All lines from the one containing "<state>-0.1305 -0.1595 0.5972" through the final line of the listing below are to be retyped exactly; nothing else goes in the result.

________________________________________

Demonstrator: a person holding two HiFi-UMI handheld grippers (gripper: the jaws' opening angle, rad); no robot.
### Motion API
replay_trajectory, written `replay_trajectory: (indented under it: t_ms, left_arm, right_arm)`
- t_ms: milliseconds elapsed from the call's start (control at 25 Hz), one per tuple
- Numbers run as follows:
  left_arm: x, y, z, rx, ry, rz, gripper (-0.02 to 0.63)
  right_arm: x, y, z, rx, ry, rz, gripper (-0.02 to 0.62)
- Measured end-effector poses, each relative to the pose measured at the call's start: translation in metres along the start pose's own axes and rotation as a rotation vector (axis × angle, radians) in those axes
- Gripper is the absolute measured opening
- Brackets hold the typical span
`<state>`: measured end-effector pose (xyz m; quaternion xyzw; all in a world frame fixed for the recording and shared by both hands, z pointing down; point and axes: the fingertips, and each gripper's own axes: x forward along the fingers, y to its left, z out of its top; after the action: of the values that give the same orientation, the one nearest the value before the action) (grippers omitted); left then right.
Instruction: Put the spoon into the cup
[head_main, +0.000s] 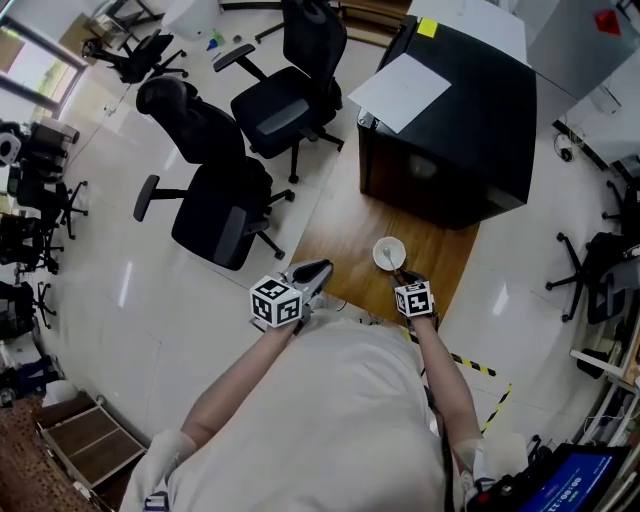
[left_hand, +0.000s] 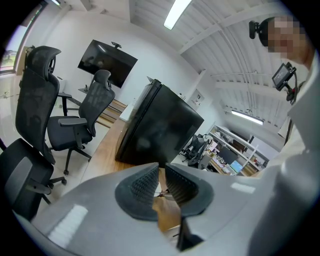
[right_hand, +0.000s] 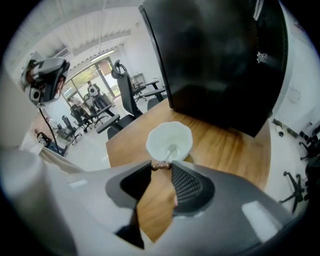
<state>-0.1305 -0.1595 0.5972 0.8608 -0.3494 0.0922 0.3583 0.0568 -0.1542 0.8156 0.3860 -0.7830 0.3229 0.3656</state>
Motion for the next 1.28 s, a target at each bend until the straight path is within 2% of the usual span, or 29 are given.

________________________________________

▶ Written answer:
<state>-0.1305 -0.1595 0.5972 0.8608 -0.3494 0.0922 0.3583 0.0568 -0.1542 0.8156 0.3860 -0.7830 0.3229 0.3656</state>
Motion for the next 1.28 s, a target at each bend until the straight path is within 2% of the usual span, or 29 are given.

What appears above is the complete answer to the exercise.